═════ AVAILABLE DATA ═════

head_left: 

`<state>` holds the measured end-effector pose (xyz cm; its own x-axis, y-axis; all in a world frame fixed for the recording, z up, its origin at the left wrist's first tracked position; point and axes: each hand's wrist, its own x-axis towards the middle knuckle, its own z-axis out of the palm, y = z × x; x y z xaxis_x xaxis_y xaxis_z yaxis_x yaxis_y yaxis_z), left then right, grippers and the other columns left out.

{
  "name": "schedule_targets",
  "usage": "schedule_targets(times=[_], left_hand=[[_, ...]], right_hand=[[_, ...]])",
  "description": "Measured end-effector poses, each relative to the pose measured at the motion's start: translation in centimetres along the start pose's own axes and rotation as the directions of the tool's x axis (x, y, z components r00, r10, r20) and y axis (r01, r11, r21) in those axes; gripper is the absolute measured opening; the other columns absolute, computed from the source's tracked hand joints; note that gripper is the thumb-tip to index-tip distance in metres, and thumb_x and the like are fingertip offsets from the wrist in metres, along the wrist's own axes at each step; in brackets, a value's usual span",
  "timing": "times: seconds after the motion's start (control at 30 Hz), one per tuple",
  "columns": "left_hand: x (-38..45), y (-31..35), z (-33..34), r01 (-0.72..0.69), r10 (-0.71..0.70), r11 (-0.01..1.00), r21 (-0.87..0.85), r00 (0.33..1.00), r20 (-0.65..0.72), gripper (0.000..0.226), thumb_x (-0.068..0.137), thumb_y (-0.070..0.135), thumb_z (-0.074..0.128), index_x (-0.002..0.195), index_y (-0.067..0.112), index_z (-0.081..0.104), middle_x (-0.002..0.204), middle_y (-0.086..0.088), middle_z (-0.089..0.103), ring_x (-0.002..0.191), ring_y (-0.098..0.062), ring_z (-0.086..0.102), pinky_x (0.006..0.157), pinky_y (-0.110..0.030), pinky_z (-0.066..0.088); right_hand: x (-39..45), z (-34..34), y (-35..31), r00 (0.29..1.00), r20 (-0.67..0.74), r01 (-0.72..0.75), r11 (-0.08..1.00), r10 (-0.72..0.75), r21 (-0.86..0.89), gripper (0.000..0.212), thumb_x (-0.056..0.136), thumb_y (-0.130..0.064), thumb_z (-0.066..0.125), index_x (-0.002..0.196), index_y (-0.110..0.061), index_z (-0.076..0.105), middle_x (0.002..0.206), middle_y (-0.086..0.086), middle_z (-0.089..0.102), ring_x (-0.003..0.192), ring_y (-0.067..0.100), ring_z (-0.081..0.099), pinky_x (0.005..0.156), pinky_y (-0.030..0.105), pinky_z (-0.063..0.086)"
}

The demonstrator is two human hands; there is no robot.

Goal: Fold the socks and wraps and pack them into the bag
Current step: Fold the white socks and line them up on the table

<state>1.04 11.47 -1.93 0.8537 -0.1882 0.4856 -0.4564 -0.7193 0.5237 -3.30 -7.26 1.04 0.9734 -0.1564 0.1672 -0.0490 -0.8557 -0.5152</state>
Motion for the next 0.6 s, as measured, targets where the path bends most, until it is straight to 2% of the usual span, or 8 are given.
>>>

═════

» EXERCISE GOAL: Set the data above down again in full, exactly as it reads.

» TASK RESPONSE:
head_left: 

`<state>` holds the measured end-effector pose (xyz cm; its own x-axis, y-axis; all in a world frame fixed for the recording, z up, its origin at the left wrist's first tracked position; point and axes: each hand's wrist, its own x-axis towards the middle knuckle, its own z-axis out of the palm, y = z × x; x y z xaxis_x xaxis_y xaxis_z yaxis_x yaxis_y yaxis_z), left then right, grippers and the other columns left out.

{
  "name": "schedule_targets",
  "usage": "schedule_targets(times=[_], left_hand=[[_, ...]], right_hand=[[_, ...]])",
  "description": "Measured end-effector poses, each relative to the pose measured at the motion's start: translation in centimetres along the start pose's own axes and rotation as the directions of the tool's x axis (x, y, z components r00, r10, r20) and y axis (r01, r11, r21) in those axes; gripper is the absolute measured opening; the other columns absolute, computed from the source's tracked hand joints; note that gripper is the thumb-tip to index-tip distance in metres, and thumb_x and the like are fingertip offsets from the wrist in metres, along the wrist's own axes at each step; in brackets, a value's usual span",
  "timing": "times: seconds after the motion's start (control at 30 Hz), one per tuple",
  "columns": "left_hand: x (-38..45), y (-31..35), z (-33..34), r01 (-0.72..0.69), r10 (-0.71..0.70), r11 (-0.01..1.00), r21 (-0.87..0.85), r00 (0.33..1.00), r20 (-0.65..0.72), gripper (0.000..0.226), thumb_x (-0.068..0.137), thumb_y (-0.070..0.135), thumb_z (-0.074..0.128), index_x (-0.002..0.195), index_y (-0.067..0.112), index_z (-0.081..0.104), middle_x (-0.002..0.204), middle_y (-0.086..0.088), middle_z (-0.089..0.103), ring_x (-0.002..0.191), ring_y (-0.098..0.062), ring_z (-0.086..0.102), pinky_x (0.006..0.157), pinky_y (-0.110..0.030), pinky_z (-0.066..0.088); right_hand: x (-39..45), z (-34..34), y (-35..31), r00 (0.29..1.00), r20 (-0.67..0.74), r01 (-0.72..0.75), r11 (-0.08..1.00), r10 (-0.72..0.75), r21 (-0.86..0.89), gripper (0.000..0.212), thumb_x (-0.056..0.136), thumb_y (-0.130..0.064), thumb_z (-0.066..0.125), index_x (-0.002..0.196), index_y (-0.110..0.061), index_z (-0.076..0.105), middle_x (0.002..0.206), middle_y (-0.086..0.086), middle_z (-0.089..0.102), ring_x (-0.003..0.192), ring_y (-0.067..0.100), ring_z (-0.081..0.099), pinky_x (0.005..0.156), pinky_y (-0.030..0.105), pinky_z (-0.063..0.086)"
}

The demonstrator is two human hands; there is no robot.

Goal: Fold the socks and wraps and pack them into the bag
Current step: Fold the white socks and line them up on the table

<state>1.04 11.47 -1.93 0.8537 -0.1882 0.4856 -0.4564 -0.7193 0.5237 -3.30 -7.26 1.04 0.9734 -0.1564 0.1672 -0.0490 -0.8557 -0.5152</state>
Motion for the next 0.6 s, as measured, targets where the path bends most, until it is straight to 2% of the usual span, or 8 are given.
>>>

For this exercise, nothing further remains to be done.